They have produced excellent educational materials about the handling of power and the ethical obligations of participants, leaders, facilitators, educators and therapists. I get questions all the time from therapists in training about their responsibilities at kink events. Should they even go? Do they need to sacrifice their personal sex lives to serve their clients? How long after a therapeutic relationship stops is it safe to be seen by a client at an event?
These documents, which do not answer all questions, do outline the ethical responsibilities of informed consent among participants at different levels of power and experience.
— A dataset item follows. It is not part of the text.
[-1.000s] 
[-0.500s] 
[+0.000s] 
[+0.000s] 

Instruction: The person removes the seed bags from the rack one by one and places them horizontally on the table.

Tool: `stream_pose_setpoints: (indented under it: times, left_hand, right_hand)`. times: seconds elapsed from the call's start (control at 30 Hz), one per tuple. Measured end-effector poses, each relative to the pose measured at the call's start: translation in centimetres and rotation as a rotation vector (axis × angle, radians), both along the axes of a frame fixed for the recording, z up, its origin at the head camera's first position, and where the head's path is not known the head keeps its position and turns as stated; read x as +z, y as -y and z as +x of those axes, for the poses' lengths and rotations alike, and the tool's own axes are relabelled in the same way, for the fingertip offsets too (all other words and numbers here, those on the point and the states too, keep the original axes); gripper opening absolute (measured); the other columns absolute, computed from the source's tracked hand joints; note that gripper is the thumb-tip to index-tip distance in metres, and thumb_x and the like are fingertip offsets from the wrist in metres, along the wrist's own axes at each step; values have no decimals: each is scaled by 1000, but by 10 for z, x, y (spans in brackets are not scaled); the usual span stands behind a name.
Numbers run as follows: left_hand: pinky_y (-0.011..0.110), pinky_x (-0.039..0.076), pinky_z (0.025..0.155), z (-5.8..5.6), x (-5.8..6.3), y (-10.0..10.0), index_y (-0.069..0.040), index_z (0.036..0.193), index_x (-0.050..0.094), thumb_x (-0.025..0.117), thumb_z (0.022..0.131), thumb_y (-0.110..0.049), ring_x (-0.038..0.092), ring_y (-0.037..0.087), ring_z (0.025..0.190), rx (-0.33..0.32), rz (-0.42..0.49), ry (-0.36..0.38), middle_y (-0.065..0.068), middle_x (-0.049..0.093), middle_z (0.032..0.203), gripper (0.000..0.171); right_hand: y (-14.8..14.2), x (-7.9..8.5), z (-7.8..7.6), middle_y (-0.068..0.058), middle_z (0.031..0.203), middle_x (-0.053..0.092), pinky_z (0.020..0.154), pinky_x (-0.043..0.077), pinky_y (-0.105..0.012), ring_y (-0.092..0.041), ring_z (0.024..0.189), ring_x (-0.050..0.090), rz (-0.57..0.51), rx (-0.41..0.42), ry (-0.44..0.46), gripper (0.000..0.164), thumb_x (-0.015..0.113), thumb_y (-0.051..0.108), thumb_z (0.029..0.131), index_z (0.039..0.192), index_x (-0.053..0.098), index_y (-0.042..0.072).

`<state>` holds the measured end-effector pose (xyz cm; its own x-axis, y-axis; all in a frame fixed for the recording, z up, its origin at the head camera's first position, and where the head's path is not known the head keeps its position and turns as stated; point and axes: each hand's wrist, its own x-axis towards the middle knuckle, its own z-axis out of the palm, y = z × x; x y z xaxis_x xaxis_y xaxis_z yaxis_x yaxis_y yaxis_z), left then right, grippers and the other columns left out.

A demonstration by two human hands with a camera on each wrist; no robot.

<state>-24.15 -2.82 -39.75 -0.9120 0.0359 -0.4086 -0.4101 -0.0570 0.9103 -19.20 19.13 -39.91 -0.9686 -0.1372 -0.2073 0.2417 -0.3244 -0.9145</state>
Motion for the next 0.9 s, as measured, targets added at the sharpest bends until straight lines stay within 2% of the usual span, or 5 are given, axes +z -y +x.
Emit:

Pink Therapy has produced two sets of guidelines that can be downloaded from their website:
Guidelines for Community Members Attending Parties or Events, downloadable here:
Guidelines for Community Members
Guidelines for Facilitators, Organizers and Community Leaders, downloadable here:
Guidelines for Leaders
How needed are these? The 2014 Consent Violations Survey reported that over 30% of the over 4000 respondents who volunteered to complete the survey had experienced a violation. This must not be confused with all kink event participants due to a self-selected sample, and we have no way of knowing what percentage of kinksters saw our survey, and how many of those decided to respond. But 20% of the violations involved kink event organizers or leadership in the event sponsorship. This violations were perceived not just as mistakes, but abuse of institutional authority within the community.
Please feel free to reproduce these, distribute them, and modify them as best suits your community.